In 1676 one non-conformist preacher drowned as he crossed a river trying to escape. Preachers would go about in disguise. Miners from Kingswood attended many of these meetings. Numbers of those people attending these unlawful gatherings were too great for the City’s goals and there are records of prisoners dying of suffocation. The City Sheriff ‘caught and shut up’ over eighty men and women who were outside of Lawford’s Gate returning from an open-air meeting. Quakers who were imprisoned were known to have married inside the jail and it may well have been that they used their jail as a place of worship. Certainly their children, left alone in the City, organised their own meetings for which they were flogged with whalebone sticks and put in the stocks. In 1681 the Friars Meeting House was damaged to the cost of £150. Trained bands went around the City possessing Quaker buildings, closing down their shops and nailing up their doors and windows. Quakers meeting in the open in the streets of Bristol suffered a torrent of abuse and missiles thrown by their fellow citizens.
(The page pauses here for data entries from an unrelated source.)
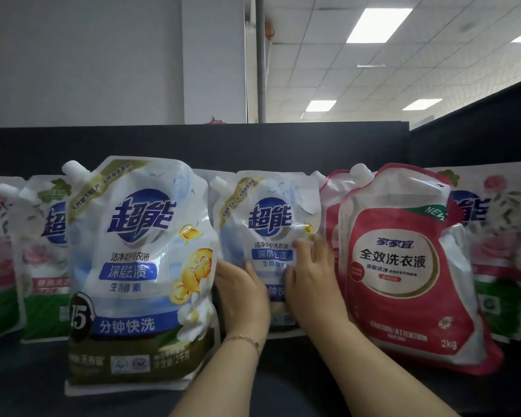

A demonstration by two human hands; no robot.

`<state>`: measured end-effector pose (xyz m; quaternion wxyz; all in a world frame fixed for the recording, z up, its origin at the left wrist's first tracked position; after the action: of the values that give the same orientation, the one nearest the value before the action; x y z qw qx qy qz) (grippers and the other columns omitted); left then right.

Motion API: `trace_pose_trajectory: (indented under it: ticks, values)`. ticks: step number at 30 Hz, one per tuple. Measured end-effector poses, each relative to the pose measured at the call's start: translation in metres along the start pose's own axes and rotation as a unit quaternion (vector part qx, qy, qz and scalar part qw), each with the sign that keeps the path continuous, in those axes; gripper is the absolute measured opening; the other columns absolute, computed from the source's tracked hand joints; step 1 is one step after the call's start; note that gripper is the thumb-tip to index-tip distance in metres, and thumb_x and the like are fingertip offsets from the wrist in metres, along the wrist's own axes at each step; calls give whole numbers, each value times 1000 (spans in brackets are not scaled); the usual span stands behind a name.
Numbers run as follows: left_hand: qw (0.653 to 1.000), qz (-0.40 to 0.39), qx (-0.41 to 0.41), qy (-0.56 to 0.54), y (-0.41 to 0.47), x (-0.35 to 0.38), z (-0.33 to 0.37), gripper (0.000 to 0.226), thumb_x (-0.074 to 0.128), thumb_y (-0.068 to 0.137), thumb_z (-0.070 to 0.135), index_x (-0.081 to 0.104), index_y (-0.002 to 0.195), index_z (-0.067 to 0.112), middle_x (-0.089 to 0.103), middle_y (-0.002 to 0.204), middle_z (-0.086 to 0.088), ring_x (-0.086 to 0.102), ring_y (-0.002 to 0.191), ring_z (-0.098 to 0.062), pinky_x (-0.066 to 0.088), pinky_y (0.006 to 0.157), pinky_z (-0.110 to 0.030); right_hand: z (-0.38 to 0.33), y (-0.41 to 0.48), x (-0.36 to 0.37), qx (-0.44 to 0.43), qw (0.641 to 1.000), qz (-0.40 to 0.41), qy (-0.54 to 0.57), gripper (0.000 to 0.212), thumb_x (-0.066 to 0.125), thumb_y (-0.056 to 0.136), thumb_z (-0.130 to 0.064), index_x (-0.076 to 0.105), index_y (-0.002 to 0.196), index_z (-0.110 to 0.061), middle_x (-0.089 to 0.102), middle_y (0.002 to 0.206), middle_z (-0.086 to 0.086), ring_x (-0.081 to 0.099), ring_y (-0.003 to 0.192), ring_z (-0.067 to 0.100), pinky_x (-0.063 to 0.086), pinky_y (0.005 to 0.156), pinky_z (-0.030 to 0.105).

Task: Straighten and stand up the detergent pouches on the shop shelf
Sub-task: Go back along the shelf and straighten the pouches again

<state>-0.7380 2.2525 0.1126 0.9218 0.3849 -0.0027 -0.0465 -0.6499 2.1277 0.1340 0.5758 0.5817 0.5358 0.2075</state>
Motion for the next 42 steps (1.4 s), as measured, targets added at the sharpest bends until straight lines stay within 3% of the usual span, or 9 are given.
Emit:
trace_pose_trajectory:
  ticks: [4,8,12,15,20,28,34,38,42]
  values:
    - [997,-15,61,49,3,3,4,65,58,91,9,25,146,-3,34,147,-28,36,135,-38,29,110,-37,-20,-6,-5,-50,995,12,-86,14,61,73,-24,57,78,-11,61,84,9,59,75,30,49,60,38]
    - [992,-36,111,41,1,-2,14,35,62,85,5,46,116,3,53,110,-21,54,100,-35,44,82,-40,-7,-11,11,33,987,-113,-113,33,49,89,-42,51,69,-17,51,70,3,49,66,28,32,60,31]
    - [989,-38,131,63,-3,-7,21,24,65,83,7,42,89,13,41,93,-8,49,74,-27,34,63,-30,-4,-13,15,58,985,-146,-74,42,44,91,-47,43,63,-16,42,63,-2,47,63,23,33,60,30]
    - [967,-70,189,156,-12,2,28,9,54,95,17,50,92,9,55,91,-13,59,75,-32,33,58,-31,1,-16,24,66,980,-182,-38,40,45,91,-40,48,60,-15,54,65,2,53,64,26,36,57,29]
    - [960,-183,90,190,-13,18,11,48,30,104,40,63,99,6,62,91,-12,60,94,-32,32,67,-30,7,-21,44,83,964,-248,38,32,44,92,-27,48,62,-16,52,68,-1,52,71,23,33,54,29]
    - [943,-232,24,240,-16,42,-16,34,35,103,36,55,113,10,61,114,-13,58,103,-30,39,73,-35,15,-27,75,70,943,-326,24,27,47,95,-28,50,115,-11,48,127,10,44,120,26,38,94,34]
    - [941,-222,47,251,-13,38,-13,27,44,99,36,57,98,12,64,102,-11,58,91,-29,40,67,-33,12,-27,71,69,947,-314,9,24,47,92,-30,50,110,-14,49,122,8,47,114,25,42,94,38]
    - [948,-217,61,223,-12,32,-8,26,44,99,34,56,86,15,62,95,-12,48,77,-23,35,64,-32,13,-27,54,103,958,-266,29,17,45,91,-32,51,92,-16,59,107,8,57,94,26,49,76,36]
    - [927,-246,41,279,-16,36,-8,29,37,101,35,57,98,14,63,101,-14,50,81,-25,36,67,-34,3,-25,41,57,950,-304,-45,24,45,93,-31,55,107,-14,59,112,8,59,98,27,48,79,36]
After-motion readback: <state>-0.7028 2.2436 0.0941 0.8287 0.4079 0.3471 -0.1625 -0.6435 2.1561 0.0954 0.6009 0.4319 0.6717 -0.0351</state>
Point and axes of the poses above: each hand's wrist, its own y-axis towards the middle knuckle, its own x-axis out of the palm, z = x × y, the point moved 10 cm from there along y, towards the middle knuckle
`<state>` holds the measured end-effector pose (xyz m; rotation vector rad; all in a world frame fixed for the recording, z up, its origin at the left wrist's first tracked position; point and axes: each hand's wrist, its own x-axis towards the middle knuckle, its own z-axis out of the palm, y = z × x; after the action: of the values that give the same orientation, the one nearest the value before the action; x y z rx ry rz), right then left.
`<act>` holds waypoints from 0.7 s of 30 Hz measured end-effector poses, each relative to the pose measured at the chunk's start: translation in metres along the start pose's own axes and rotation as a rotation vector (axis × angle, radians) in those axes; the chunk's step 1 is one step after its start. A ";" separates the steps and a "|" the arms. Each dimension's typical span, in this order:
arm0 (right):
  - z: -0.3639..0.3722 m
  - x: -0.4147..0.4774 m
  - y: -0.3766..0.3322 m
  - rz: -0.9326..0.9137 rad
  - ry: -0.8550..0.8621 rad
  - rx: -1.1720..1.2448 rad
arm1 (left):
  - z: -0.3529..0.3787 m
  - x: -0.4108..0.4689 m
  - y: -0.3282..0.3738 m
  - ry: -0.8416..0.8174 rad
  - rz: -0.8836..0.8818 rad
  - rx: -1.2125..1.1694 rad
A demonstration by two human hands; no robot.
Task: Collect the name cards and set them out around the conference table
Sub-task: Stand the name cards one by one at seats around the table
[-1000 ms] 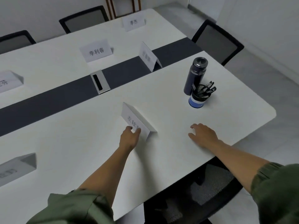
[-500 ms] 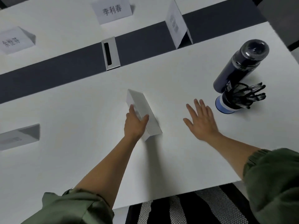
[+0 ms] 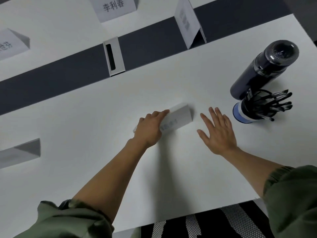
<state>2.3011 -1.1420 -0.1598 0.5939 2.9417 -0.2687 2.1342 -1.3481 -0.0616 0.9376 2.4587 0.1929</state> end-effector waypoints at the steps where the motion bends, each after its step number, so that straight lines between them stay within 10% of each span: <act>1: 0.000 0.000 0.001 0.000 0.001 0.002 | 0.000 0.004 0.002 0.012 0.023 0.035; 21: 0.010 0.004 0.007 0.000 0.011 -0.050 | 0.009 0.009 0.013 0.208 0.129 0.155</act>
<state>2.3008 -1.1360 -0.1709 0.5903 2.9496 -0.1915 2.1404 -1.3334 -0.0687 1.1983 2.6335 0.1521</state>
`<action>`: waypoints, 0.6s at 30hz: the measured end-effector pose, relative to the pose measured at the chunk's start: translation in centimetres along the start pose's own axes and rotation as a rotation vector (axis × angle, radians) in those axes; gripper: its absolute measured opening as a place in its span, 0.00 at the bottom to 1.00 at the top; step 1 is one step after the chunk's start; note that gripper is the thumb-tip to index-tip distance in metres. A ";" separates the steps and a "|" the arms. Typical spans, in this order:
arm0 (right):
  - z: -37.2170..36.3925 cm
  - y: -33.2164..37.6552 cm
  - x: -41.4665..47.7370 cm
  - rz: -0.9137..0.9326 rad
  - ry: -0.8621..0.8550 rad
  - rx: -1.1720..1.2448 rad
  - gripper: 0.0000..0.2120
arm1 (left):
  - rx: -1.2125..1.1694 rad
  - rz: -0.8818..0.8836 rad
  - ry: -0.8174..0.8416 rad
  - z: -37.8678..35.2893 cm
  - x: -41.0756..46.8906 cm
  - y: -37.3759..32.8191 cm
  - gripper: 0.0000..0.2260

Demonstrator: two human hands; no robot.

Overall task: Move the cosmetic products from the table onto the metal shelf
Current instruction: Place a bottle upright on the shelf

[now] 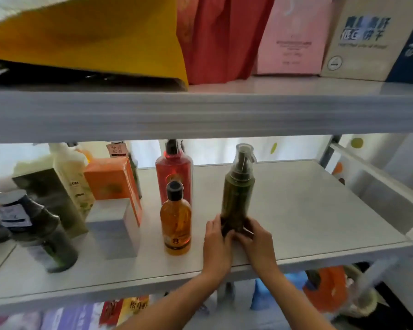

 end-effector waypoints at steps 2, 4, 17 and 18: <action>-0.3 -0.2 1.5 0.033 0.032 -0.010 0.16 | -0.015 0.022 -0.037 -0.4 1.3 -0.2 0.17; -0.6 -0.4 3.1 0.070 0.046 -0.022 0.16 | -0.042 0.063 -0.071 -1.0 2.8 -0.5 0.17; -4.0 -3.6 12.2 0.090 0.058 -0.101 0.17 | 0.079 0.170 -0.002 -2.1 11.6 -2.8 0.22; -4.0 -3.7 12.3 0.090 0.062 -0.103 0.17 | 0.097 0.168 0.024 -1.9 11.8 -2.8 0.23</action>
Point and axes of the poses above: each hand's wrist, its own x-axis towards the middle knuckle, its own z-axis out of the back of the hand, y = z × x, the point moved 3 cm from there along x, towards the middle knuckle, and after that the axes turned 12 degrees about z, right-handed, at the moved point
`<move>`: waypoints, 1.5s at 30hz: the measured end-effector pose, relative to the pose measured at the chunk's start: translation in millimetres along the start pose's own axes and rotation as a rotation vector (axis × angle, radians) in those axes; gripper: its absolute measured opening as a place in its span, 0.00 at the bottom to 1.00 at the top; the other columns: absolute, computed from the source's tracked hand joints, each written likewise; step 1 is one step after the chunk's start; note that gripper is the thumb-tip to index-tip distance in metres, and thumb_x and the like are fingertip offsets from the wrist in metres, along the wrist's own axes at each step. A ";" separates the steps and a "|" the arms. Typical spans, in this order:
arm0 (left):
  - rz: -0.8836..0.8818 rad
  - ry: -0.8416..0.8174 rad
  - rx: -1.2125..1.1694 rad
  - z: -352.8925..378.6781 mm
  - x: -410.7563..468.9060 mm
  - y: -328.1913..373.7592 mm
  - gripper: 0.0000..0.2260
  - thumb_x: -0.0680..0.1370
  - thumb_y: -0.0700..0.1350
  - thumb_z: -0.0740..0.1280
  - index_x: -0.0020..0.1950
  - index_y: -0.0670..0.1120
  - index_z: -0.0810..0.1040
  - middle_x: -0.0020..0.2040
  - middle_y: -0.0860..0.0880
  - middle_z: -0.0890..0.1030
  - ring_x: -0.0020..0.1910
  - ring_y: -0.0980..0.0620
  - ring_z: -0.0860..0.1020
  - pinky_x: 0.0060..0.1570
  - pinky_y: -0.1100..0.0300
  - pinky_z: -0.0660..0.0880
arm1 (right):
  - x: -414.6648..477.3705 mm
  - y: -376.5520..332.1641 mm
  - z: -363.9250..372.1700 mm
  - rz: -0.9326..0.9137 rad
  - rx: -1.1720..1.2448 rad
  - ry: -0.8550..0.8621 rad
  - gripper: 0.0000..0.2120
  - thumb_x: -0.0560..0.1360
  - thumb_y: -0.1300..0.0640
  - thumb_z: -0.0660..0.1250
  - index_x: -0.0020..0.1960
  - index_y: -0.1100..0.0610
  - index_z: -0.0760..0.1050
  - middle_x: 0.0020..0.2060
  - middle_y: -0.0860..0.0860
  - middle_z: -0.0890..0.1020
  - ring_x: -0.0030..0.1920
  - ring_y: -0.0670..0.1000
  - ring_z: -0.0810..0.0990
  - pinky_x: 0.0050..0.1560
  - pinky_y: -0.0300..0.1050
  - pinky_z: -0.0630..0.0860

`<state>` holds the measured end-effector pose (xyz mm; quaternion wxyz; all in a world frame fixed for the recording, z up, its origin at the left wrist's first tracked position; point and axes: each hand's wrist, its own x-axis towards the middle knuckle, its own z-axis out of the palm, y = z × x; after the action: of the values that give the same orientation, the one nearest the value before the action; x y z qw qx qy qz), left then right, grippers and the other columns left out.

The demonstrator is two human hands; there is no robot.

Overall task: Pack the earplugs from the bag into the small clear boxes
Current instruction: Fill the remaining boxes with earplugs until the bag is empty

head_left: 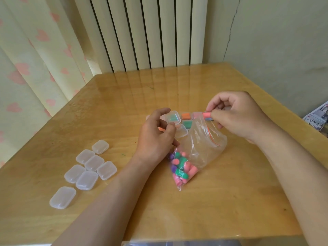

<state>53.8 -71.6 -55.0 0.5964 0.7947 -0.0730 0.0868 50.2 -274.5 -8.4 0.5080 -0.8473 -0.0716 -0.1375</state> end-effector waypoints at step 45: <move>-0.051 -0.051 -0.172 -1.7 -1.0 5.8 0.20 0.74 0.35 0.73 0.61 0.52 0.77 0.48 0.41 0.76 0.32 0.53 0.82 0.30 0.62 0.76 | -16.6 -4.4 13.1 0.016 -0.229 -0.571 0.12 0.72 0.68 0.66 0.32 0.59 0.80 0.26 0.48 0.78 0.29 0.39 0.74 0.32 0.36 0.71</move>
<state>51.5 -71.6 -49.3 0.6625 0.7439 -0.0751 0.0449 35.4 -260.6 -15.6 0.3698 -0.9038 -0.1889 0.1031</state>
The Friars Meeting House was allowed to re-open but was soon attacked with some Quakers put under arrest while the others (some 101 people) were trapped in their Meeting House, which was nailed up, for some six hours. In 1685 100 Quakers were released from Bristol’s jails as part of an amnesty of 1,500 released nationally under a pardon by James II. Quakers still suffered abuse and discrimination, in 1685 Hollister, Pyott (of Lower Easton and a friend of Fox) and Gouldney were attacked in Corn Street.
After these waves of persecution came to an end the conservative strand of Bristol Quakers had taken control and any thoughts of the sect being Radical in the sense of challenging the State and authority on a National and Local level were not entertained. By 1728 leading Bristol Quakers were no longer plain modest people, rather they came to their Meeting Houses in carriages and had discarded their distinctive plain dress.
Note: The main body of text in this post comes from my, 2001, contribution to the Living Easton website.